**INSTRUCTIONS FOR THE TASK**
Look through the material below. Copy each line that contains the string "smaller".

**THE DATA**
++++++++++

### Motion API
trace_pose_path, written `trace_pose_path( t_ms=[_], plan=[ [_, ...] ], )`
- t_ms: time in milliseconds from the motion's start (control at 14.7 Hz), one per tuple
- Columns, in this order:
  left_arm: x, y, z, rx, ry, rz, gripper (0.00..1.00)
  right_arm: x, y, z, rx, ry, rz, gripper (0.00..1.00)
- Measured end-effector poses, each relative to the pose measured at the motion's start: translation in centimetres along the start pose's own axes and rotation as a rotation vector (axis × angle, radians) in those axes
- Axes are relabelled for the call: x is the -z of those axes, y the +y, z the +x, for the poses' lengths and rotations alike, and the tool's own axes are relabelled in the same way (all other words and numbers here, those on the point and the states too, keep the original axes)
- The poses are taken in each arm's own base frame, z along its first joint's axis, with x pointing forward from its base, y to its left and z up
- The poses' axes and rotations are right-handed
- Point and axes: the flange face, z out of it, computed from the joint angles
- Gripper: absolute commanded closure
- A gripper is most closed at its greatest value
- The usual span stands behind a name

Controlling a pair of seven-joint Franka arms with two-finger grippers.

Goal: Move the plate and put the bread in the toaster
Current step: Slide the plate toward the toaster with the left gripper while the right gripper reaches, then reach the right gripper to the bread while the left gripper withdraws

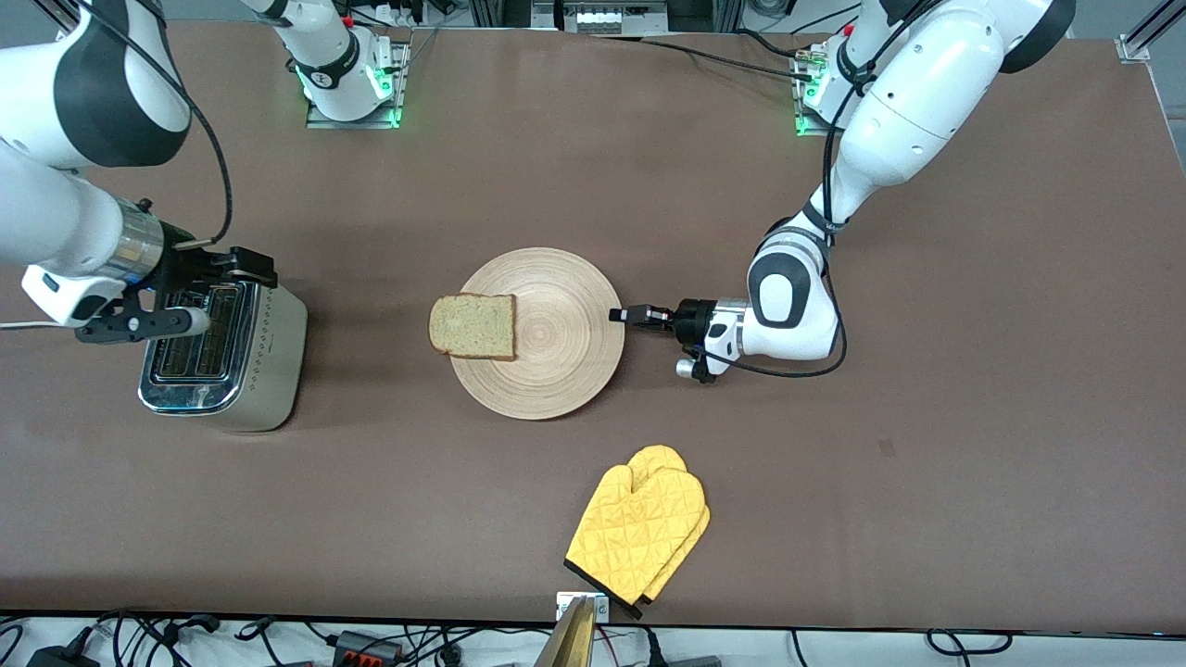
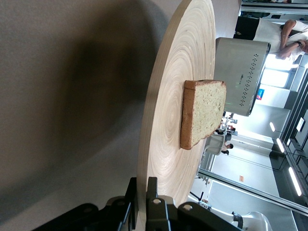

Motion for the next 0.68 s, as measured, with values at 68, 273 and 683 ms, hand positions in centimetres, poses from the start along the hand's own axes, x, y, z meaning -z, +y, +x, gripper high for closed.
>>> trace_pose_path(
  t_ms=[68, 273, 683],
  plan=[
    [-0.3, -0.1, -0.1, -0.001, -0.004, 0.001, 0.98, -0.3, -0.5, 0.2, 0.008, 0.0, -0.001, 0.0],
    [-1.1, -0.4, -0.4, -0.001, -0.014, 0.005, 0.89, -1.0, -1.5, 0.6, 0.024, -0.002, -0.004, 0.0],
    [-1.7, -0.7, -0.3, -0.008, -0.009, 0.02, 0.47, -3.3, -3.1, 1.6, 0.05, -0.026, -0.006, 0.0]
  ],
)
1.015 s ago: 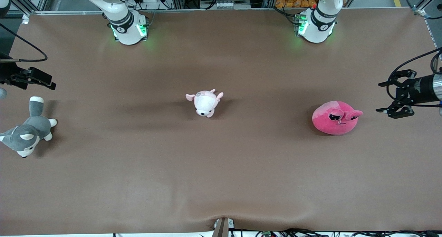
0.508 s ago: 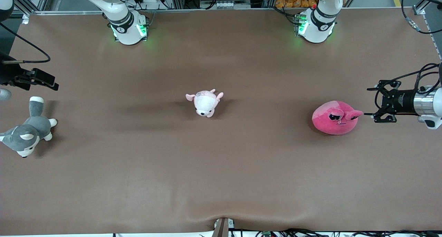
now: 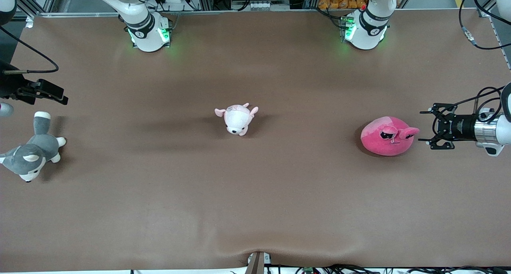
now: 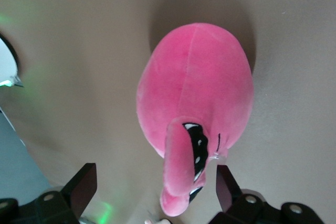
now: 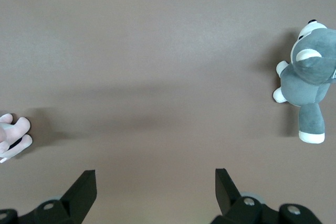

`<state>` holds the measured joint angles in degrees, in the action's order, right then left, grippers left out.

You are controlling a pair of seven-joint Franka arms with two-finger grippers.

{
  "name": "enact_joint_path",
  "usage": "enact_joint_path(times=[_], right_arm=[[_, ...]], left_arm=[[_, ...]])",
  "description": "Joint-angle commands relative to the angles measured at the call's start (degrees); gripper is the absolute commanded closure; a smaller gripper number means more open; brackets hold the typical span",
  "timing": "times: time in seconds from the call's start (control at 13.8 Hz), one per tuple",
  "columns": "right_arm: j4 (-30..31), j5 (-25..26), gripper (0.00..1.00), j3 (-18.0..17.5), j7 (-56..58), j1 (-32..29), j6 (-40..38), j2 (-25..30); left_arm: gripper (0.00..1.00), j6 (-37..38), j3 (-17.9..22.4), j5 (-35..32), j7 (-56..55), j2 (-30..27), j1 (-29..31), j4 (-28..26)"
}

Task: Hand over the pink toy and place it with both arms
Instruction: 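Close the left gripper on the pink toy's tail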

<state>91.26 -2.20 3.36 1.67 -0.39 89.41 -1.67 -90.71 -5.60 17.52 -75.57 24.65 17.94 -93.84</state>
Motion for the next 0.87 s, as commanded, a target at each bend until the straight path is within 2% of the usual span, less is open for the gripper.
enact_joint_path(times=[0.0, 0.44, 0.8], right_arm=[[0.1, -0.3, 0.0, -0.1, -0.6, 0.0, -0.2, 0.3], [0.1, -0.3, 0.0, -0.2, -0.6, 0.2, -0.3, 0.4], [0.1, -0.3, 0.0, -0.2, -0.6, 0.2, -0.4, 0.4]], left_arm=[[0.0, -2.5, -0.3, 1.8, -0.9, -0.6, 0.3, -2.2], [0.0, -3.2, -0.4, 1.8, -0.9, 0.7, -0.2, -2.0], [0.15, -3.7, -0.4, 2.3, -0.9, 1.5, -0.3, -2.0]])
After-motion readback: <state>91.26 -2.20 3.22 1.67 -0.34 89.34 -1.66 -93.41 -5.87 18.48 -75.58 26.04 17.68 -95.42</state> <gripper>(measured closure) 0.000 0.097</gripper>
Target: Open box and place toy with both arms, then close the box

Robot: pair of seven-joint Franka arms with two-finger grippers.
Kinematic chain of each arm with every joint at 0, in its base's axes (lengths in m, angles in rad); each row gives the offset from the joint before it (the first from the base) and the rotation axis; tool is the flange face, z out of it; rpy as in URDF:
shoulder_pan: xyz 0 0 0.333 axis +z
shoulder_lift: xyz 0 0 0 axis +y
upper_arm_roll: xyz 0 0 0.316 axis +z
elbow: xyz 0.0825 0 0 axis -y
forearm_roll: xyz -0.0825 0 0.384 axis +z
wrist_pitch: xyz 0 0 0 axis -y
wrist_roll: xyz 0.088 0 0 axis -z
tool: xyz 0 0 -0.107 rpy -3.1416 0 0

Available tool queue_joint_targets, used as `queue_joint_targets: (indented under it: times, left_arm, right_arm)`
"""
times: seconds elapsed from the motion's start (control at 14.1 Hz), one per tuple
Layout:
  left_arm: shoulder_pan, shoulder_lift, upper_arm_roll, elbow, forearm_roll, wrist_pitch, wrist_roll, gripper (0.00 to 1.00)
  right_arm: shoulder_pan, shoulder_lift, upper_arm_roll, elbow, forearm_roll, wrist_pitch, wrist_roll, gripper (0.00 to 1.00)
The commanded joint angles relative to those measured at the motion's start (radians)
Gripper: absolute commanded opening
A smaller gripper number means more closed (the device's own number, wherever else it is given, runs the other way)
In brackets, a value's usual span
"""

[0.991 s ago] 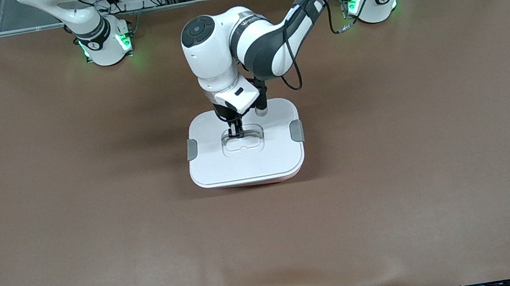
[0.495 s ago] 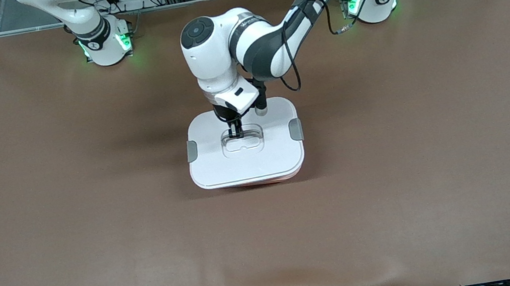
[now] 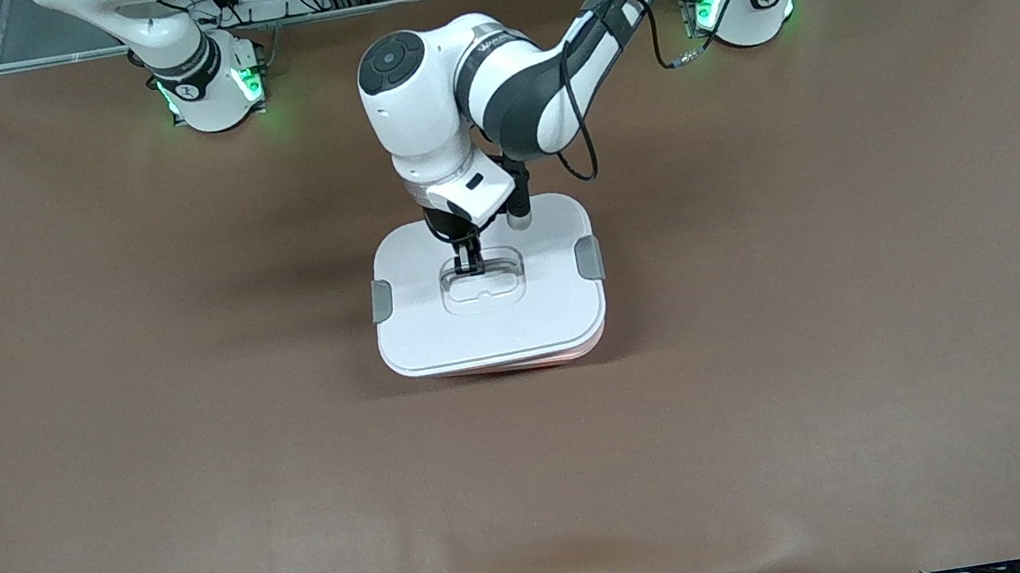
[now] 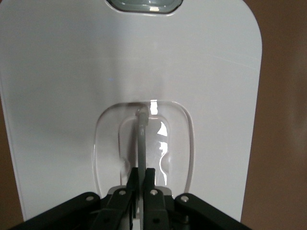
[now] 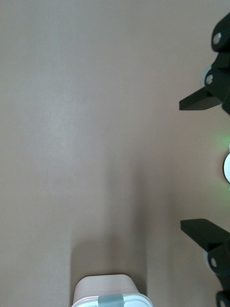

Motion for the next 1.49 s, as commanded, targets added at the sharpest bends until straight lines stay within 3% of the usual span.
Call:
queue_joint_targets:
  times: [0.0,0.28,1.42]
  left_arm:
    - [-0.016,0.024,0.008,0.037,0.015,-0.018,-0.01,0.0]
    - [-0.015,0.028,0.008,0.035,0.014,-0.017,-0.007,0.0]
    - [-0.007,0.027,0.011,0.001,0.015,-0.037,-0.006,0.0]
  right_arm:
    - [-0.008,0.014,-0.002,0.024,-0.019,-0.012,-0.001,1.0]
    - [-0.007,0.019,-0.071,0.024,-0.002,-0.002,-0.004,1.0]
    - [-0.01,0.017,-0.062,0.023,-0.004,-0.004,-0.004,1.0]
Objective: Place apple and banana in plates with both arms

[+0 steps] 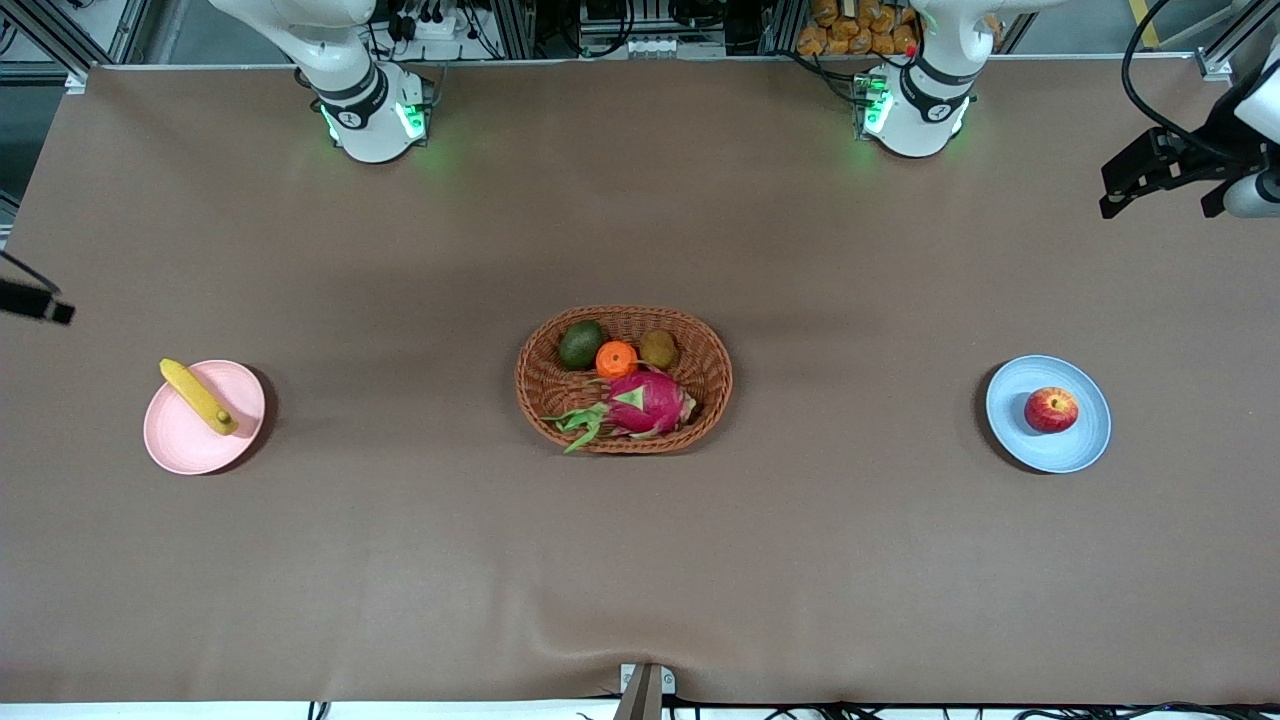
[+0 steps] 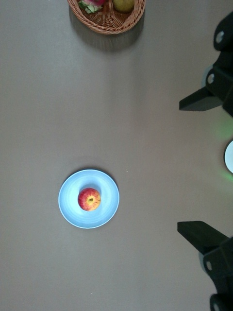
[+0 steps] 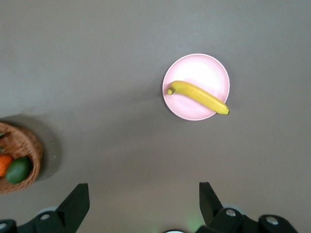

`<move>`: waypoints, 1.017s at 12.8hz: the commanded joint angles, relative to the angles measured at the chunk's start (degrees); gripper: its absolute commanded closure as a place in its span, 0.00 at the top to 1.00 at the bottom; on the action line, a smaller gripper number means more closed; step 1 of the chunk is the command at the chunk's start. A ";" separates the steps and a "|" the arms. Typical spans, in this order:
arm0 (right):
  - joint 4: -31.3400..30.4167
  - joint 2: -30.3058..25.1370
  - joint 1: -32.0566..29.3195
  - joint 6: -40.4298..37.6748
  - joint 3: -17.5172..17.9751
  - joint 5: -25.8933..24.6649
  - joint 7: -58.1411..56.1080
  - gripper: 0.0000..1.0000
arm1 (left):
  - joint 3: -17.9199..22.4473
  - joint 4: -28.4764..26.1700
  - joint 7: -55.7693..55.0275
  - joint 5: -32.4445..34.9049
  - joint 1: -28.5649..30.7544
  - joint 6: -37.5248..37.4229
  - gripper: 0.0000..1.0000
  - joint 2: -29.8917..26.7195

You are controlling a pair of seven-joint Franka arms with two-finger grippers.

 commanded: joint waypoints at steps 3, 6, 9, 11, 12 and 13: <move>-17.84 -12.47 -0.47 8.95 8.91 -6.33 5.32 1.00 | 4.40 -7.68 -2.53 -1.00 -4.52 1.75 1.00 -5.24; -21.03 -14.51 0.84 9.51 6.91 -6.24 4.54 1.00 | 6.17 -10.95 -2.27 -1.09 -5.49 4.66 1.00 -7.44; -20.60 -14.07 4.16 9.86 4.11 -5.45 3.83 1.00 | 6.52 -8.94 -1.30 -1.00 -5.40 4.13 1.00 -6.31; -20.25 -13.90 5.95 10.21 2.85 -5.45 3.57 1.00 | 6.43 -7.79 -1.30 -0.83 -5.40 2.64 1.00 -5.77; -19.72 -13.72 5.77 10.21 2.85 -5.45 3.48 1.00 | 6.34 -7.79 -1.12 -0.83 -5.57 2.46 1.00 -5.77; -19.46 -13.55 5.77 10.13 2.85 -5.45 3.39 1.00 | 6.17 -7.79 -1.04 -0.65 -5.75 2.11 1.00 -5.77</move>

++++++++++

**RESPONSE AREA**
  "description": "Joint-angle commands relative to the angles measured at the call's start (degrees); gripper is the absolute commanded closure; a smaller gripper number means more open; brackets hold the typical span",
A smaller gripper number means more closed (the device's own number, wherever else it is given, runs the other way)
`<move>`: waypoints, 1.017s at 12.8hz: the commanded joint angles, relative to the angles measured at the chunk's start (degrees); gripper: its absolute commanded closure as a place in its span, 0.00 at the top to 1.00 at the bottom; on the action line, a smaller gripper number means more closed; step 1 of the chunk is the command at the chunk's start. A ";" separates the steps and a "|" the arms. Typical spans, in this order:

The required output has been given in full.